Segment Start: PROVIDED DATA

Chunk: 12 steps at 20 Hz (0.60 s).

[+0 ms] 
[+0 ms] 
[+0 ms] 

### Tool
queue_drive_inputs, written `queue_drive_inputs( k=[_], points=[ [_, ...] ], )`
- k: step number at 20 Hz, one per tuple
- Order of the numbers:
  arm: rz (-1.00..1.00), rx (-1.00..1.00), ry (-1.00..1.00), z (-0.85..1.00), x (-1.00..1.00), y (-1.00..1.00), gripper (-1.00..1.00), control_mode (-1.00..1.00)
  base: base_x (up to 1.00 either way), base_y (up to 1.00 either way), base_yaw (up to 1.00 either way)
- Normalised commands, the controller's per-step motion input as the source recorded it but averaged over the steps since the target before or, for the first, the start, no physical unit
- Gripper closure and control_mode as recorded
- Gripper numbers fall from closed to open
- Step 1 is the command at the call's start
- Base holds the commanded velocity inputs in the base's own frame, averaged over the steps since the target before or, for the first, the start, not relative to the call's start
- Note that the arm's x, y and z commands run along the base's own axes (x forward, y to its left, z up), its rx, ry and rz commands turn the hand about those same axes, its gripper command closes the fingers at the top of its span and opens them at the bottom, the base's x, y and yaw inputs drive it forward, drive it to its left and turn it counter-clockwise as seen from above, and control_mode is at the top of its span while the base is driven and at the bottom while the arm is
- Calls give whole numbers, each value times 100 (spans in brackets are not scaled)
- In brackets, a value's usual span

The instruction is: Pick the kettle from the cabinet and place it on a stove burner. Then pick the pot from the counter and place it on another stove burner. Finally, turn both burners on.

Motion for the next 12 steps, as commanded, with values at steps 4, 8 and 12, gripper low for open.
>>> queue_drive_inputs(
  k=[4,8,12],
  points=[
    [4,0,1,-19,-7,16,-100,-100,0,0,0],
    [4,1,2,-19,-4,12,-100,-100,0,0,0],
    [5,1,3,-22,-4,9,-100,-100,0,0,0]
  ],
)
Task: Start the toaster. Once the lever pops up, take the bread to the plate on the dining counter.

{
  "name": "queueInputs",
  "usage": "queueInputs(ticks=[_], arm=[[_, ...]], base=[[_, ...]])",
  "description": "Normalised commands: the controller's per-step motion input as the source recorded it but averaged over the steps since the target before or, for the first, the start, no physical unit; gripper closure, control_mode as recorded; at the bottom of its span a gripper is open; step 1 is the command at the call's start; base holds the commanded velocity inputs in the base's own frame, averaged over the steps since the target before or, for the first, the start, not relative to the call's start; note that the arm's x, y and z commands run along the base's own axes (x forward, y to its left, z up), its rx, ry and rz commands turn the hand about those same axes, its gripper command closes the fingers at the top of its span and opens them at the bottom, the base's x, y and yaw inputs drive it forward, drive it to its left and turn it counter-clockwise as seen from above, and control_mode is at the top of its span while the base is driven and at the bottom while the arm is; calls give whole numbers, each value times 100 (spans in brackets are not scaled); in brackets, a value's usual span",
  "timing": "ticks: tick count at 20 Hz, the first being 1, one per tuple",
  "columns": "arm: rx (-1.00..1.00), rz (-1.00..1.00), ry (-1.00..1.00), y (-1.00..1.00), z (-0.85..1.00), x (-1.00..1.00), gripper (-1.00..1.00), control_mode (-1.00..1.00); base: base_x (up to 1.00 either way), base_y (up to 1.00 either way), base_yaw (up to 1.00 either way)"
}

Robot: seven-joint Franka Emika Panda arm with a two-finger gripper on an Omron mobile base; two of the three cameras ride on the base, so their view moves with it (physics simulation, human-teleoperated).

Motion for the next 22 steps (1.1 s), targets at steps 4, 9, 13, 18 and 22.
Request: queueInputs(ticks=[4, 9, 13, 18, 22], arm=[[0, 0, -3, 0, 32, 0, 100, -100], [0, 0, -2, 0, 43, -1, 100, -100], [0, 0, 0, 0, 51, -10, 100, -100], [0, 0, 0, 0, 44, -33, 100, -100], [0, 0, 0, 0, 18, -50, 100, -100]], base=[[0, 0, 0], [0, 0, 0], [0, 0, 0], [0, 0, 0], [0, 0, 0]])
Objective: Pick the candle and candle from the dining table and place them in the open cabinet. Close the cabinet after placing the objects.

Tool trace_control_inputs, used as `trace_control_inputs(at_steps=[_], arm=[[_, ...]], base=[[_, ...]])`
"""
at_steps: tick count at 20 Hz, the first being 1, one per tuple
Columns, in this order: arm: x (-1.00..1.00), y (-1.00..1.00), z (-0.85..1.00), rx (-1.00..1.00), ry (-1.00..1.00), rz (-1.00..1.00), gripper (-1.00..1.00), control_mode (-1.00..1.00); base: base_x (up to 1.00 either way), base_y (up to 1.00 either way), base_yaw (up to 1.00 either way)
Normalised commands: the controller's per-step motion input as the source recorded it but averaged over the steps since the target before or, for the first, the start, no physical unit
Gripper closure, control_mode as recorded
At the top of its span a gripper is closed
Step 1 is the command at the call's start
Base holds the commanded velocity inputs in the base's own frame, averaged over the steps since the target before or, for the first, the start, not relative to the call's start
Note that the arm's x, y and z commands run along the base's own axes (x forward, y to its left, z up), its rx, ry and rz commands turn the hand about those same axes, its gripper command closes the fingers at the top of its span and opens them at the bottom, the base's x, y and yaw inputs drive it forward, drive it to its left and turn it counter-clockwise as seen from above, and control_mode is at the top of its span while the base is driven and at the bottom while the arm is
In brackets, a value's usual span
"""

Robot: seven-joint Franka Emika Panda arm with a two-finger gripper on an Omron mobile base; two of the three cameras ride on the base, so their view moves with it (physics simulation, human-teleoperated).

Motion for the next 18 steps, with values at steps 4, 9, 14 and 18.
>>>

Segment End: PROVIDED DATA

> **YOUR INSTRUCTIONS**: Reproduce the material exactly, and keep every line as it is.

> **RESPONSE AREA**:
Chunk: 12 steps at 20 Hz (0.60 s).

[+0 ms] 
[+0 ms] 
[+0 ms] 

### Tool
queue_drive_inputs, written `queue_drive_inputs( k=[_], points=[ [_, ...] ], )`
- k: step number at 20 Hz, one per tuple
- Order of the numbers:
  arm: rz (-1.00..1.00), rx (-1.00..1.00), ry (-1.00..1.00), z (-0.85..1.00), x (-1.00..1.00), y (-1.00..1.00), gripper (-1.00..1.00), control_mode (-1.00..1.00)
  base: base_x (up to 1.00 either way), base_y (up to 1.00 either way), base_yaw (up to 1.00 either way)
- Normalised commands, the controller's per-step motion input as the source recorded it but averaged over the steps since the target before or, for the first, the start, no physical unit
- Gripper closure and control_mode as recorded
- Gripper numbers fall from closed to open
- Step 1 is the command at the call's start
- Base holds the commanded velocity inputs in the base's own frame, averaged over the steps since the target before or, for the first, the start, not relative to the call's start
- Note that the arm's x, y and z commands run along the base's own axes (x forward, y to its left, z up), its rx, ry and rz commands turn the hand about those same axes, its gripper command closes the fingers at the top of its span and opens them at the bottom, the base's x, y and yaw inputs drive it forward, drive it to its left and turn it counter-clockwise as seen from above, and control_mode is at the top of its span while the base is driven and at the bottom while the arm is
- Calls give whole numbers, each value times 100 (spans in brackets are not scaled)
- In brackets, a value's usual span

The instruction is: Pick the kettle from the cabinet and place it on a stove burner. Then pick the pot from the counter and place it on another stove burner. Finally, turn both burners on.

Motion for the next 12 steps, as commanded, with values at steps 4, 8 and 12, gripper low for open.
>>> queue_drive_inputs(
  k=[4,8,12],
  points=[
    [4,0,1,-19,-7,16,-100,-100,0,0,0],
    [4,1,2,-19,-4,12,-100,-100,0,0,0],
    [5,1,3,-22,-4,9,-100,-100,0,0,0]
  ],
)
Task: Start the toaster. Once the lever pops up, take the bread to the plate on the dining counter.

{
  "name": "queueInputs",
  "usage": "queueInputs(ticks=[_], arm=[[_, ...]], base=[[_, ...]])",
  "description": "Normalised commands: the controller's per-step motion input as the source recorded it but averaged over the steps since the target before or, for the first, the start, no physical unit; gripper closure, control_mode as recorded; at the bottom of its span a gripper is open; step 1 is the command at the call's start; base holds the commanded velocity inputs in the base's own frame, averaged over the steps since the target before or, for the first, the start, not relative to the call's start; note that the arm's x, y and z commands run along the base's own axes (x forward, y to its left, z up), its rx, ry and rz commands turn the hand about those same axes, its gripper command closes the fingers at the top of its span and opens them at the bottom, the base's x, y and yaw inputs drive it forward, drive it to its left and turn it counter-clockwise as seen from above, and control_mode is at the top of its span while the base is driven and at the bottom while the arm is; calls give whole numbers, each value times 100 (spans in brackets are not scaled); in brackets, a value's usual span",
  "timing": "ticks: tick count at 20 Hz, the first being 1, one per tuple",
  "columns": "arm: rx (-1.00..1.00), rz (-1.00..1.00), ry (-1.00..1.00), y (-1.00..1.00), z (-0.85..1.00), x (-1.00..1.00), gripper (-1.00..1.00), control_mode (-1.00..1.00); base: base_x (up to 1.00 either way), base_y (up to 1.00 either way), base_yaw (up to 1.00 either way)"
}

Robot: seven-joint Franka Emika Panda arm with a two-finger gripper on an Omron mobile base; two of the three cameras ride on the base, so their view moves with it (physics simulation, human-teleoperated).

Motion for the next 22 steps (1.1 s), targets at steps 4, 9, 13, 18 and 22.
Request: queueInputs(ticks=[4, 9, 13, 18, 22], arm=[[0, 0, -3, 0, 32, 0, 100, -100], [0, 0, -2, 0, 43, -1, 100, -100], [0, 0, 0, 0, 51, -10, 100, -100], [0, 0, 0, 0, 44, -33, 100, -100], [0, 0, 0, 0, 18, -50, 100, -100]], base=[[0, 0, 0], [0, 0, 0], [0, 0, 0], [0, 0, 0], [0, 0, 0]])
Objective: Pick the candle and candle from the dining table and place them in the open cabinet. Close the cabinet after placing the objects.

Tool trace_control_inputs, used as `trace_control_inputs(at_steps=[_], arm=[[_, ...]], base=[[_, ...]])`
"""
at_steps: tick count at 20 Hz, the first being 1, one per tuple
Columns, in this order: arm: x (-1.00..1.00), y (-1.00..1.00), z (-0.85..1.00), rx (-1.00..1.00), ry (-1.00..1.00), rz (-1.00..1.00), gripper (-1.00..1.00), control_mode (-1.00..1.00); base: base_x (up to 1.00 either way), base_y (up to 1.00 either way), base_yaw (up to 1.00 either way)
Normalised commands: the controller's per-step motion input as the source recorded it but averaged over the steps since the target before or, for the first, the start, no physical unit
Gripper closure, control_mode as recorded
At the top of its span a gripper is closed
Step 1 is the command at the call's start
Base holds the commanded velocity inputs in the base's own frame, averaged over the steps since the target before or, for the first, the start, not relative to the call's start
Note that the arm's x, y and z commands run along the base's own axes (x forward, y to its left, z up), its rx, ry and rz commands turn the hand about those same axes, its gripper command closes the fingers at the top of its span and opens them at the bottom, the base's x, y and yaw inputs drive it forward, drive it to its left and turn it counter-clockwise as seen from above, and control_mode is at the top of its span while the base is driven and at the bottom while the arm is
In brackets, a value's usual span
"""

Robot: seven-joint Franka Emika Panda arm with a two-finger gripper on an Omron mobile base; two of the three cameras ride on the base, so their view moves with it (physics simulation, human-teleoperated).

Motion for the next 18 steps, with values at steps 4, 9, 14 and 18.
>>>

No more work remains on this exercise.